The Pelican Bay inmates charged in the indictments were able to direct their foot soldiers outside of prison walls by sending notes through spouses and family members either during prison visits or through the mail, said Brian Parry, assistant director of the California Department of Corrections' special service unit.

"They have their rights, and we can't completely stop their communications," Parry said of the incarcerated men involved in the investigation. "We don't have the staff to read every letter coming and going."

Parry said that the Department of Corrections would be making changes in its policies to help combat actions such as those alleged against Nuestra Familia members, but he would not elaborate.

If some of the gang's leaders end up in federal prison and out of the California system, "we can dissipate some of their power," Parry said. "But these folks have 24 hours a day to figure out how to beat the system."

Ceasar Ramirez, 40, and Rico Garcia, 34, were indicted on charges of murder and conspiracy to commit murder in connection with the 1998 gang assassination of Michael Castillo in Salinas, the U.S. attorney's office said.

"Mr. Castillo was contacted by Santa Rosa investigators when his name was found on a hit list in Pelican Bay," Dunbaugh said. "He was warned. At the time he was contacted he was in Monterey County Jail on unrelated charges. He told the investigators that he didn't believe them. He was released from custody and five or six days later, he was basically assassinated."
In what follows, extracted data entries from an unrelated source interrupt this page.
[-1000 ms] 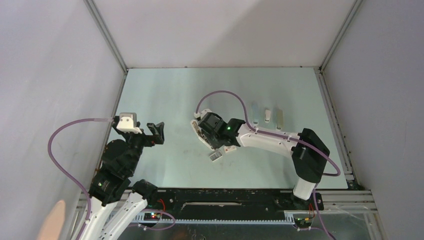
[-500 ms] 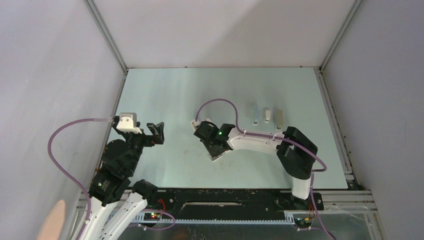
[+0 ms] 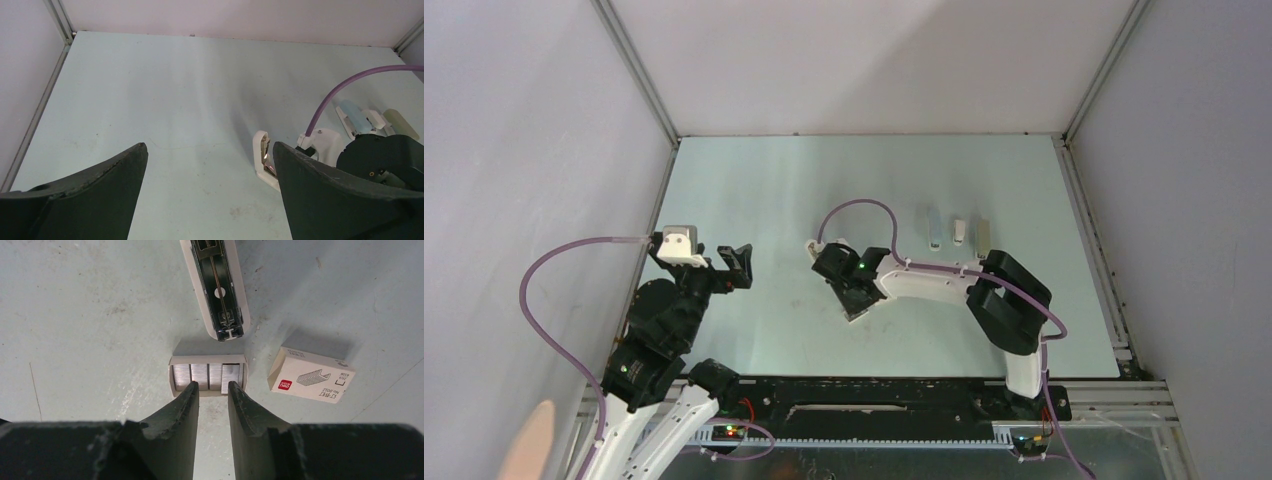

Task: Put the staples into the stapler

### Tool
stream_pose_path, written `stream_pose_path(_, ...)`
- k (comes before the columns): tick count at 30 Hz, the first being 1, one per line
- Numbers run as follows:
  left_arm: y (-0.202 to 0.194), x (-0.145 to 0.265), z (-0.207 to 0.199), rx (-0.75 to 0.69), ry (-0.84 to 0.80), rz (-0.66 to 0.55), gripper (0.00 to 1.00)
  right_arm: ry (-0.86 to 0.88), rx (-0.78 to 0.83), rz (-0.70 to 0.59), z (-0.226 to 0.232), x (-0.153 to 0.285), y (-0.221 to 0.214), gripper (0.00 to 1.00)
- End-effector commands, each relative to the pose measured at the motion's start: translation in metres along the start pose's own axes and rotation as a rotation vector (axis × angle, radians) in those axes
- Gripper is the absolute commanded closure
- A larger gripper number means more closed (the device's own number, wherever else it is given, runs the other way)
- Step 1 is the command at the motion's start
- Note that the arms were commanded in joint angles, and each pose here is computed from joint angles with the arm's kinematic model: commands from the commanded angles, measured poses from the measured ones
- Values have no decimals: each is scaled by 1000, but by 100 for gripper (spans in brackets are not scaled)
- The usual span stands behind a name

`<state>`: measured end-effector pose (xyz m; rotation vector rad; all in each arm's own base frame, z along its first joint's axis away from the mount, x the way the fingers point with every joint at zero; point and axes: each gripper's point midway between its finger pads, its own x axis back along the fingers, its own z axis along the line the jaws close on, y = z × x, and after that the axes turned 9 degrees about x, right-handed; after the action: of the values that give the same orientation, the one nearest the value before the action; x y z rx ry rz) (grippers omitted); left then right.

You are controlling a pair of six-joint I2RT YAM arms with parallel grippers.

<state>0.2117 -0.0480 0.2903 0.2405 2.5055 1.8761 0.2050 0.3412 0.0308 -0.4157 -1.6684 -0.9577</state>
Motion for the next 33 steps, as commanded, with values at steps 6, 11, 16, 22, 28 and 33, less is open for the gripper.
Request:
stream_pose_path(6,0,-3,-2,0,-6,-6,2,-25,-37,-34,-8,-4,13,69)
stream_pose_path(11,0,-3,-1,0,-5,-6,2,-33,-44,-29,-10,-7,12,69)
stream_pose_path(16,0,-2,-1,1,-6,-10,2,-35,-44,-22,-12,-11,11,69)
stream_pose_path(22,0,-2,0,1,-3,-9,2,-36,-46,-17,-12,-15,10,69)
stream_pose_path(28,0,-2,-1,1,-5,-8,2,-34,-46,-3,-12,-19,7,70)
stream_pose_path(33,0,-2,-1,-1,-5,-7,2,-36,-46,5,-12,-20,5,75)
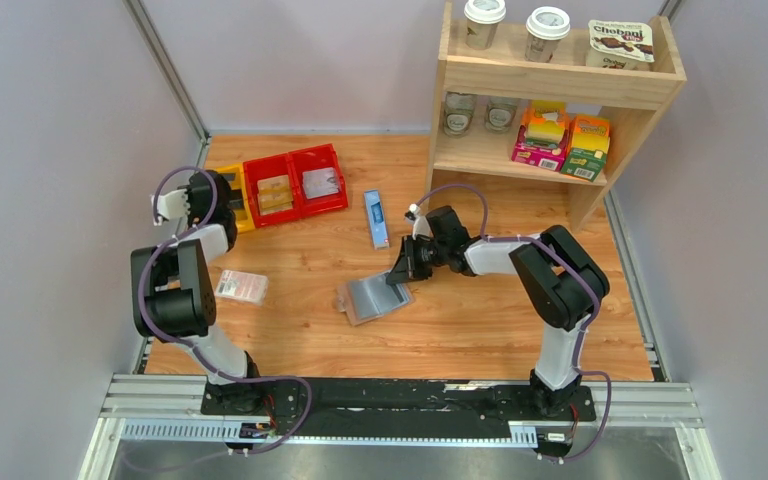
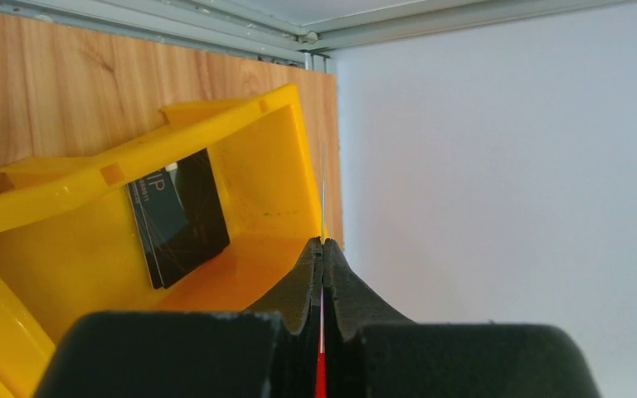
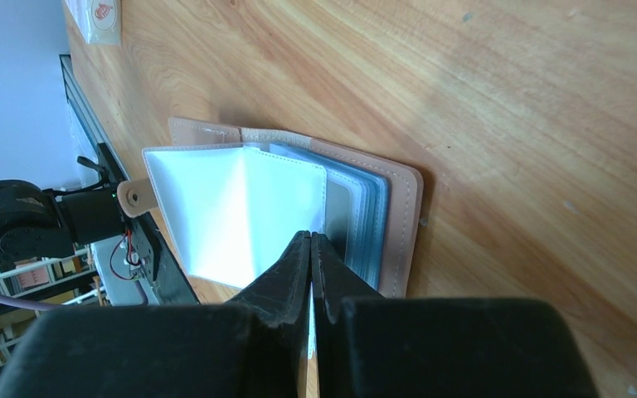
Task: Take the credit cards out of the card holder
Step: Place the credit card in the storage box.
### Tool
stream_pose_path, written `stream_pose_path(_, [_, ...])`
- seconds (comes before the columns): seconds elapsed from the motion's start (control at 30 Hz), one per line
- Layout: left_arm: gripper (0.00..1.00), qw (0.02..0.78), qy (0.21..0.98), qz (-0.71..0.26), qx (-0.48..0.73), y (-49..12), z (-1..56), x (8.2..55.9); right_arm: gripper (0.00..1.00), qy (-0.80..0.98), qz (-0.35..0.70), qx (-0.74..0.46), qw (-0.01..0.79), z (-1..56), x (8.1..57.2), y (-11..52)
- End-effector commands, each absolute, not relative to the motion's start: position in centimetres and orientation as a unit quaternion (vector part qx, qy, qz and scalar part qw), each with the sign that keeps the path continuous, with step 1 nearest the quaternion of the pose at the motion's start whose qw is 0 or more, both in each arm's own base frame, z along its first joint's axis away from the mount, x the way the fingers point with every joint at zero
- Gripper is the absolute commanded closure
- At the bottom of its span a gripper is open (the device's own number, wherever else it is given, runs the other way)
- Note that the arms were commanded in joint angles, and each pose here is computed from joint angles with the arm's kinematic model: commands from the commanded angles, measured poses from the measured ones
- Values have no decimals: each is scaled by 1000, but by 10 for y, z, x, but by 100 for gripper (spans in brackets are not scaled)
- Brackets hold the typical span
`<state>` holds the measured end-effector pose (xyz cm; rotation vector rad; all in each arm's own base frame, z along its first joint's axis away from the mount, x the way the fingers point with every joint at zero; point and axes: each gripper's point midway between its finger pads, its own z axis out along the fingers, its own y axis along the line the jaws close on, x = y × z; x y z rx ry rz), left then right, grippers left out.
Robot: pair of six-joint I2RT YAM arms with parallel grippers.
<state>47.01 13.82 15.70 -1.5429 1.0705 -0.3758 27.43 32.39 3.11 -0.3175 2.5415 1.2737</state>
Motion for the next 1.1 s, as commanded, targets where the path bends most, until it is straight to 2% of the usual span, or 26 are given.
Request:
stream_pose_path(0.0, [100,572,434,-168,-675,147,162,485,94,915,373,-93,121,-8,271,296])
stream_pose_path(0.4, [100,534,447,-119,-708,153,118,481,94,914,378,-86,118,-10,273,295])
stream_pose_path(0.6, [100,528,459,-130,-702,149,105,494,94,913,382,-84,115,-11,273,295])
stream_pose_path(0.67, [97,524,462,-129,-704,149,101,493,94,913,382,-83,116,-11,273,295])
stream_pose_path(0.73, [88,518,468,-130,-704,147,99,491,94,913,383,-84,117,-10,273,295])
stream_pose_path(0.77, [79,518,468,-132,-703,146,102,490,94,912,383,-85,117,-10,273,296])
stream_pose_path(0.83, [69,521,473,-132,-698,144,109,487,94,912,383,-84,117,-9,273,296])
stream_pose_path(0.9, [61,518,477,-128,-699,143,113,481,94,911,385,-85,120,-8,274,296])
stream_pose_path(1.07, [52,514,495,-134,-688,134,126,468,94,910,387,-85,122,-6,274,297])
Garcia is also charged with two additional murders, along with conspiracy to murder three others, one charge of solicitation to murder, a charge of attempted murder and witness tampering. Ramirez is charged with one other murder, an attempted murder and conspiracy to commit murder, along with distributing methamphetamine.
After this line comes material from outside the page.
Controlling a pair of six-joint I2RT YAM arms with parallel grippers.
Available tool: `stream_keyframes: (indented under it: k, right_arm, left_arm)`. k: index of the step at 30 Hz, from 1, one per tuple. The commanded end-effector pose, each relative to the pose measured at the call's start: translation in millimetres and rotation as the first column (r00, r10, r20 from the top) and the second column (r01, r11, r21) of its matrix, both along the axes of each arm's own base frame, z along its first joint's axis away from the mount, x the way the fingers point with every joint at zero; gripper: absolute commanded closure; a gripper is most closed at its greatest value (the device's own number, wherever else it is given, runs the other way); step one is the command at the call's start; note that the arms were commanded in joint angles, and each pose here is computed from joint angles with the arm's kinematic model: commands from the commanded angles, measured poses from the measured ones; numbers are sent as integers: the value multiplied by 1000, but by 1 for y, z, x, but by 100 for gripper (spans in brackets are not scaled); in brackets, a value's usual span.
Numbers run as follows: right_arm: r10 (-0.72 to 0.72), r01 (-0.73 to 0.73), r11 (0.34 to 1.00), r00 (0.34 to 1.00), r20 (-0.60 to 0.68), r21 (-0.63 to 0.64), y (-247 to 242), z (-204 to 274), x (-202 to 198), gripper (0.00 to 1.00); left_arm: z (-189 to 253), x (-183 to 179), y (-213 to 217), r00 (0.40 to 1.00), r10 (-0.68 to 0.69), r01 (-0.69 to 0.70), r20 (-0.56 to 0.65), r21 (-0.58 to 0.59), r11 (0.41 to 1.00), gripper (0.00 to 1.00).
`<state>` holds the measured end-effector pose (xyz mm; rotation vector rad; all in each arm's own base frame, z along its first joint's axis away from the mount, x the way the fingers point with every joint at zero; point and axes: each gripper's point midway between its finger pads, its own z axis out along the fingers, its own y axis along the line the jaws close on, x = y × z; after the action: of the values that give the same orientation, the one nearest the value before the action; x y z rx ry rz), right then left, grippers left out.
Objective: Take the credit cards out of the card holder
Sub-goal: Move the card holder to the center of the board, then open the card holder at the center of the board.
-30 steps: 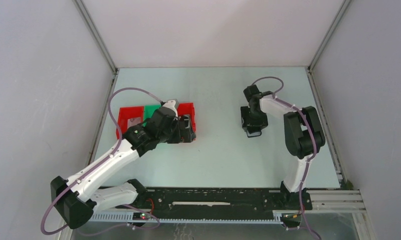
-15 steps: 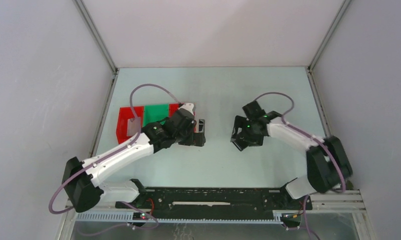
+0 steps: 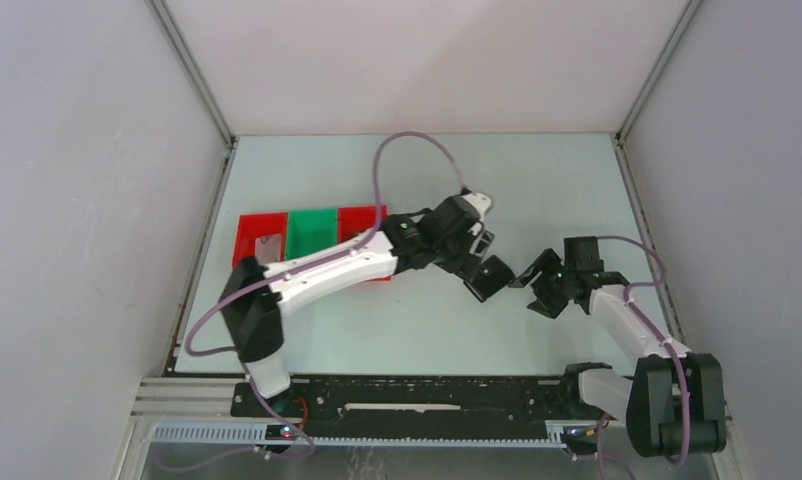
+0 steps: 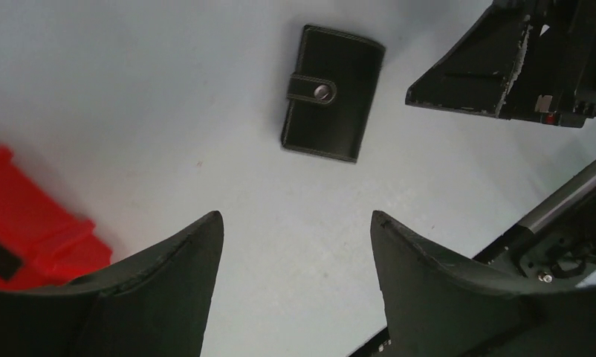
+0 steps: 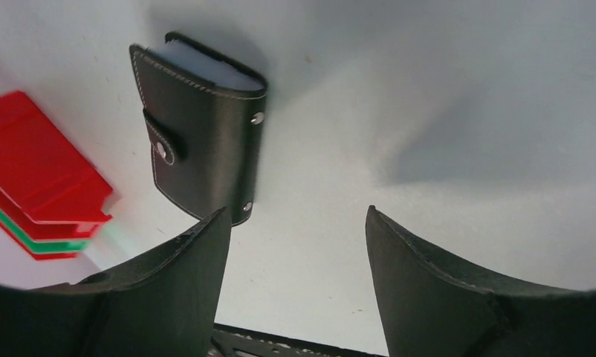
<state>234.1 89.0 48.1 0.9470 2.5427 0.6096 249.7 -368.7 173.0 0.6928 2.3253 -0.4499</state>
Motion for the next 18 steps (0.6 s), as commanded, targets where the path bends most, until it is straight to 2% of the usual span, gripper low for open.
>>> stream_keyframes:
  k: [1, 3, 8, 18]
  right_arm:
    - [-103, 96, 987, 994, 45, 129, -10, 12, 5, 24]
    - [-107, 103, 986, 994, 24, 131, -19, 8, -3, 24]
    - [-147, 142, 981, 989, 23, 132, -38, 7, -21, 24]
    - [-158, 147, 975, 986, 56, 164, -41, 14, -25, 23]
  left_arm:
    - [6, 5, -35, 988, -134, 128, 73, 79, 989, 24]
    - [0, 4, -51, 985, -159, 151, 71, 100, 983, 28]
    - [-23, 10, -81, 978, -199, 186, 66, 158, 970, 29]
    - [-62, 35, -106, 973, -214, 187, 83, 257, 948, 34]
All told, the indictment charged the 13 suspects with five murders and 10 attempts, conspiracies or solicitations to commit murder, among other crimes.

"There is a war occurring in our communities in California," Dunbaugh said, describing the clash between the two Latino prison gangs and its effect on the state. "This war is about power and control and money. It is about drugs, crime and victimization."